We can assist the browser in this optimization by taking care of following:

  1. Critical resources such as CSS and JavaScript should be discoverable as early as possible in the document.
  2. CSS should be delivered as early as possible to unblock rendering and JavaScript execution.
  3. Noncritical JavaScript should be deferred to avoid blocking DOM and CSSOM construction.
  4. The HTML document is parsed incrementally by the parser; hence the document should be periodically flushed for best performance.
  5. Reduce DNS lookups Every hostname resolution requires a network roundtrip, imposing latency on the request and blocking the request while the lookup is in progress.
  6. Reuse TCP connections Leverage connection keep alive whenever possible to eliminate the TCP handshake and slow-start latency overhead
  7. Minimize number of HTTP redirects HTTP redirects can be extremely costly, especially when they redirect the client to a different hostname, which results in additional DNS lookup, TCP handshake latency, and so on.
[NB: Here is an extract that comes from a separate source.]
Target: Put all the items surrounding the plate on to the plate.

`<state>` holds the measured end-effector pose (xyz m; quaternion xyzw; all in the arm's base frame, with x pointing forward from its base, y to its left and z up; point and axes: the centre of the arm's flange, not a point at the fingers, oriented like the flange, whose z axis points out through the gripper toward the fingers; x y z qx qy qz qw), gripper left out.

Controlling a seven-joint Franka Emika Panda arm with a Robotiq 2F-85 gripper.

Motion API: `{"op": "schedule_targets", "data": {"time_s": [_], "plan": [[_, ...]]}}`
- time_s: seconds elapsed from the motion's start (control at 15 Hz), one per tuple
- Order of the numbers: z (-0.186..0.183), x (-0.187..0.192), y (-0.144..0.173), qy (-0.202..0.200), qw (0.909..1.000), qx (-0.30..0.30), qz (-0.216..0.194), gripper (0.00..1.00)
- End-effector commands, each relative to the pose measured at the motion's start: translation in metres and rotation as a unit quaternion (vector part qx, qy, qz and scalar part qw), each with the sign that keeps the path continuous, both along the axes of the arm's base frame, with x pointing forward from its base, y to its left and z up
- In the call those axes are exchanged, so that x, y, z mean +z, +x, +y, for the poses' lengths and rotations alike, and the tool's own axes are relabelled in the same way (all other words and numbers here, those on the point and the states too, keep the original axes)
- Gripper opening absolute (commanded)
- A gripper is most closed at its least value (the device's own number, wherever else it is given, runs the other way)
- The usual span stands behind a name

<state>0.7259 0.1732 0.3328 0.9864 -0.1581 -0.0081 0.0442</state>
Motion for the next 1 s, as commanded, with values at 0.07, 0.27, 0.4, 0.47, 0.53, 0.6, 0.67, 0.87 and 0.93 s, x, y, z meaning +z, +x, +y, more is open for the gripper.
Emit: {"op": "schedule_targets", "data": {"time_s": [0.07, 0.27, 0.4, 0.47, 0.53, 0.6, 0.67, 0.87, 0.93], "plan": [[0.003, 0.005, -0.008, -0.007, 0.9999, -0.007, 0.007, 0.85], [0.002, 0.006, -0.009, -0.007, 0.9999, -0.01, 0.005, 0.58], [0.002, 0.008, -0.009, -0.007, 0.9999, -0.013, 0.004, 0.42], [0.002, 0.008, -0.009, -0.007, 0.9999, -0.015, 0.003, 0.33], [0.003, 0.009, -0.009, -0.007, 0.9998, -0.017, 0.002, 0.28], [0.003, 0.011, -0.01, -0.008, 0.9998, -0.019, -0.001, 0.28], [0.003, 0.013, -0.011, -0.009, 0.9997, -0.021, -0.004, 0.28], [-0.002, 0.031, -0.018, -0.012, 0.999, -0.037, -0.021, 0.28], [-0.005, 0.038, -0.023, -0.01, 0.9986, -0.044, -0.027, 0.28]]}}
The optimal number of redirects is zero.
  8. Use of Content Delivery Network (CDN) Locating the data geographically closer to the client can significantly reduce the network latency of every TCP connection and improve throughput.
  9. Eliminate unnecessary resources No request is faster than a request not made. xD!
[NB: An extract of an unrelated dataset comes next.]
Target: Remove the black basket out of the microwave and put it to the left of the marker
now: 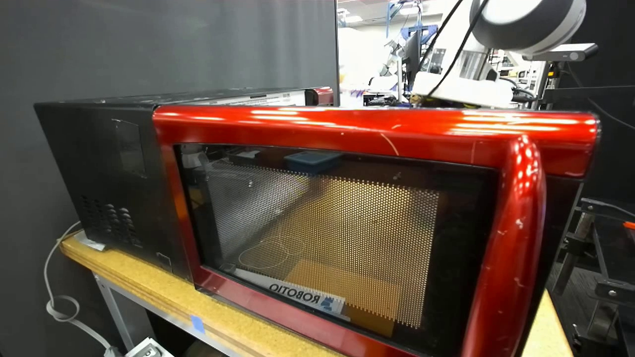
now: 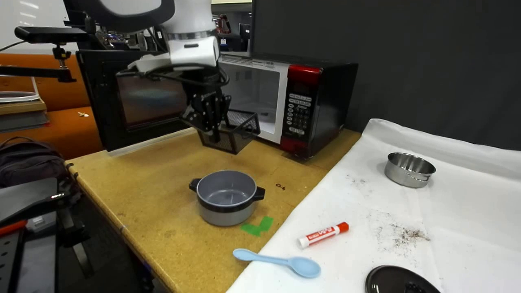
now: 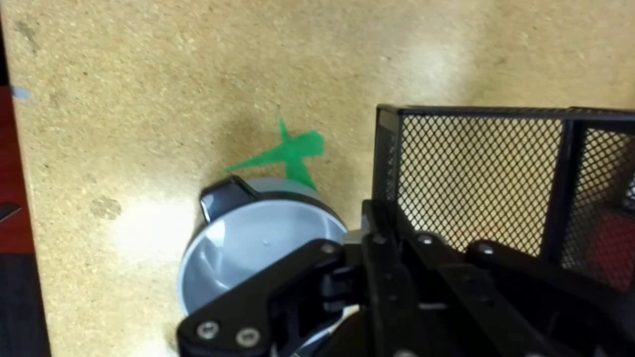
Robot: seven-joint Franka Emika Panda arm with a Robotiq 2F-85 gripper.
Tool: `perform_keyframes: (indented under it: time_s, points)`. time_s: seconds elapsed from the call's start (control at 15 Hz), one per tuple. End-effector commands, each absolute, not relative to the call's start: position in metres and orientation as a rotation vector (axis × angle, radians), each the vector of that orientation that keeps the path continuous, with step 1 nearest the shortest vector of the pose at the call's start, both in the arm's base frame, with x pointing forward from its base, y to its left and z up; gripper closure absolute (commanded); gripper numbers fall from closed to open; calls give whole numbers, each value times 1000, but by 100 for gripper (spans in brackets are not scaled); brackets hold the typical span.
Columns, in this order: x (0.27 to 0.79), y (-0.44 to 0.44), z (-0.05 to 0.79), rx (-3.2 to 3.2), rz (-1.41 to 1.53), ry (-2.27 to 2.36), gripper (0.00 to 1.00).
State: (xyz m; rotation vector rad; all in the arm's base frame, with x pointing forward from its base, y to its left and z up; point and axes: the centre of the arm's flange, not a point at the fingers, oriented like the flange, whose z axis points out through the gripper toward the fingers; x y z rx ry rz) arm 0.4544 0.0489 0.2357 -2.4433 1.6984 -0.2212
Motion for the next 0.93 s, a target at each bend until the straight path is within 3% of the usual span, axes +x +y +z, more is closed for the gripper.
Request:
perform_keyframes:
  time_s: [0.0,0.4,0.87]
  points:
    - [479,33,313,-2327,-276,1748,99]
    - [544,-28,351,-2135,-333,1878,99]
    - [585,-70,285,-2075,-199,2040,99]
  10. Cache resources on the client Application resources should be cached to avoid re-requesting the same bytes each time the resources are required. (Like we have on this website.)
  11. Compress assets during transfer Application resources should be transferred with the minimum number of bytes: we should always apply the best compression method for each transferred asset.
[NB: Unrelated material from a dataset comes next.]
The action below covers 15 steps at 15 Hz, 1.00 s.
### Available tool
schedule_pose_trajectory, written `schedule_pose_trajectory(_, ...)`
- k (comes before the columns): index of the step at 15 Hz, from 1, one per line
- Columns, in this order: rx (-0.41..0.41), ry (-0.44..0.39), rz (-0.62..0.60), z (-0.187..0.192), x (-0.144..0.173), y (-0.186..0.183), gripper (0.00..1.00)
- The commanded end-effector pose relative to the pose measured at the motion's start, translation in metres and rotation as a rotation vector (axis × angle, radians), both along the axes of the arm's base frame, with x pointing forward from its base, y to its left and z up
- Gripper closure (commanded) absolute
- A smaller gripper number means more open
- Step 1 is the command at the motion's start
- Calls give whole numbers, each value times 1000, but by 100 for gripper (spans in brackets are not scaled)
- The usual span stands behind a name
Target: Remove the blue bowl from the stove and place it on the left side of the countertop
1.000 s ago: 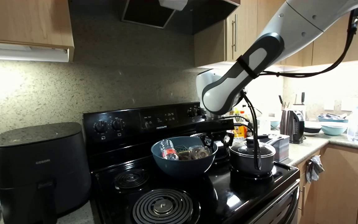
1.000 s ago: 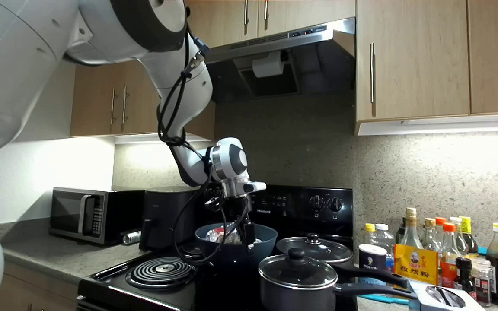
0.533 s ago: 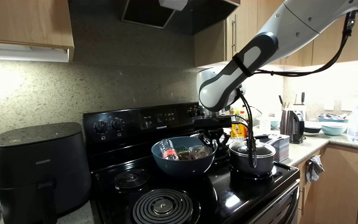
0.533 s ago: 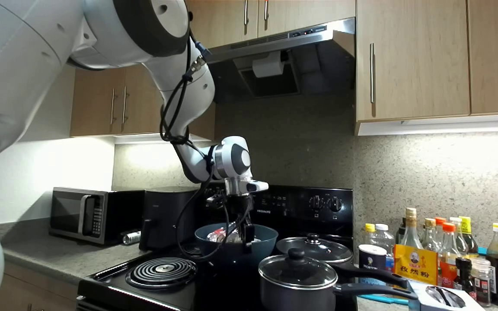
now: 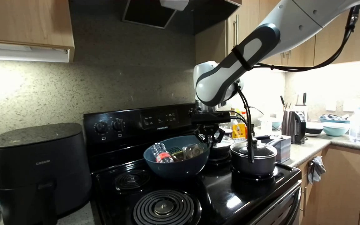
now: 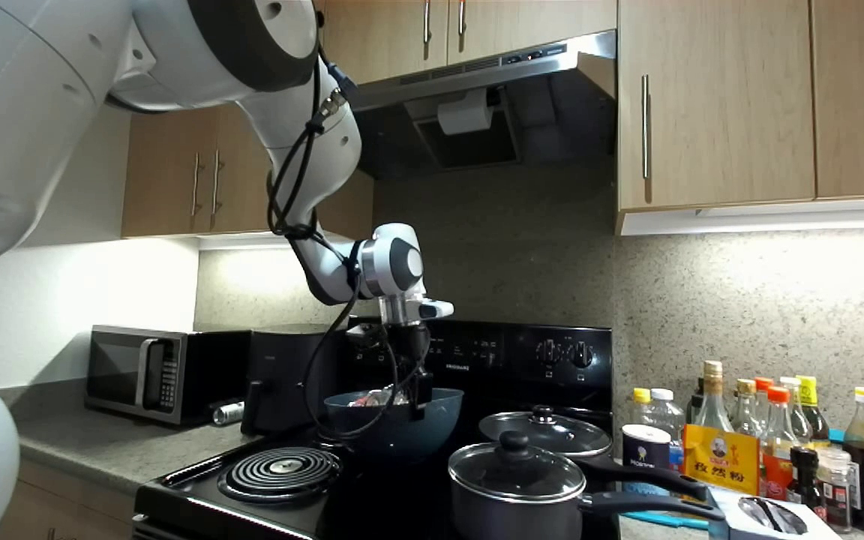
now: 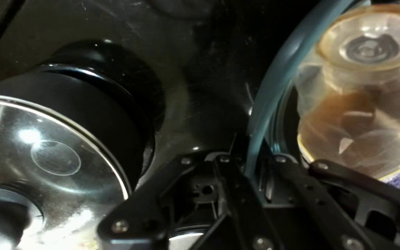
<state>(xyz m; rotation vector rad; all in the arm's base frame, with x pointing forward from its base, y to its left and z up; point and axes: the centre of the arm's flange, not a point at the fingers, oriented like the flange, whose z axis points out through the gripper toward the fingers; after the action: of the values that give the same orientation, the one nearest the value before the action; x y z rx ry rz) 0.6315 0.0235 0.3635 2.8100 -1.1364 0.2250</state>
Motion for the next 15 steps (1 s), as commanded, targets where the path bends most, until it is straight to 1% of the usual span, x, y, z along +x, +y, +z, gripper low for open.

  12. Eliminate unnecessary request bytes Reducing the transferred HTTP header data (i.e., HTTP cookies) can save entire roundtrips of network latency.
  13. Parallelize request and response processing Request and response queuing latency, both on the client and server, often goes unnoticed, but contributes significant and unnecessary latency delays.

Google’s PageSpeed Optimization Libraries (PSOL) provide an open source implementation of over 40 various “web optimization filters,” which can be integrated into any server runtime and applied dynamically to any application. Backed by PSOL libraries under the hood, the mod_pagespeed (Apache) and ngx_pa‐ gespeed (Nginx) modules can both dynamically rewrite and optimize each delivered asset based on specified optimization filters—e.g., resource inlining, minification, concatenation, asset sharding, and many others. Each optimization is applied dynamically (and cached) at request time.

Thanks for taking time to read and willing enough to reach the end!